Activity
Starting at the first line and ending at the last, repeat the material word for word.

'''

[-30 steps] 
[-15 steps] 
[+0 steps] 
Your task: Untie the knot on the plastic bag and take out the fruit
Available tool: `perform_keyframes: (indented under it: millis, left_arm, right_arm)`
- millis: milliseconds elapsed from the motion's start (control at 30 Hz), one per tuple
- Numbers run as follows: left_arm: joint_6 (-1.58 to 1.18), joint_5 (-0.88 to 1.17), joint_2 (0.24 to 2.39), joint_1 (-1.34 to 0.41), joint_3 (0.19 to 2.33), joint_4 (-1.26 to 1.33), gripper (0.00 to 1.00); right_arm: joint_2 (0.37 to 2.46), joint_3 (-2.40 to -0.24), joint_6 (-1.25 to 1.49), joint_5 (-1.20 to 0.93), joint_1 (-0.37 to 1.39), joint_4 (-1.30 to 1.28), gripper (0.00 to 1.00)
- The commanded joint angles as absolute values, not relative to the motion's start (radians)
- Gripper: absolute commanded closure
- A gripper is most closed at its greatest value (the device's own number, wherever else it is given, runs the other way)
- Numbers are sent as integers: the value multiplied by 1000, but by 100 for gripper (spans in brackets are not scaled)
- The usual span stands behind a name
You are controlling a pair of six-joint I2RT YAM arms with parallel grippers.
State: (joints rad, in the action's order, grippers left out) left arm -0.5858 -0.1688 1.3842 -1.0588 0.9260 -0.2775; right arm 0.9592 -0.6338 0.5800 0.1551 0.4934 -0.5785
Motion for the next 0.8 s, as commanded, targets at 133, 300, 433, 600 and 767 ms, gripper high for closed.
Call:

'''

Solution to this exercise
[-30 steps] 
[-15 steps] 
[+0 steps] 
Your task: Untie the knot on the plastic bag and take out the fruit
Available tool: `perform_keyframes: (indented under it: millis, left_arm, right_arm)`
- millis: milliseconds elapsed from the motion's start (control at 30 Hz), one per tuple
- Numbers run as follows: left_arm: joint_6 (-1.58 to 1.18), joint_5 (-0.88 to 1.17), joint_2 (0.24 to 2.39), joint_1 (-1.34 to 0.41), joint_3 (0.19 to 2.33), joint_4 (-1.26 to 1.33), gripper (0.00 to 1.00); right_arm: joint_2 (0.37 to 2.46), joint_3 (-2.40 to -0.24), joint_6 (-1.25 to 1.49), joint_5 (-1.20 to 0.93), joint_1 (-0.37 to 1.39), joint_4 (-1.30 to 1.28), gripper (0.00 to 1.00)
- The commanded joint angles as absolute values, not relative to the motion's start (radians)
- Gripper: absolute commanded closure
- A gripper is most closed at its greatest value (the device's own number, wherever else it is given, runs the other way)
- Numbers are sent as integers: the value multiplied by 1000, but by 100 for gripper (spans in brackets are not scaled)
- The usual span stands behind a name
You are controlling a pair of six-joint I2RT YAM arms with parallel grippers.
State: (joints rad, in the action's order, grippers left out) left arm -0.5858 -0.1688 1.3842 -1.0588 0.9260 -0.2775; right arm 0.9592 -0.6338 0.5800 0.1551 0.4934 -0.5785
Motion for the next 0.8 s, as commanded, targets at 133, 300, 433, 600 and 767 ms, gripper high for closed.
Call:

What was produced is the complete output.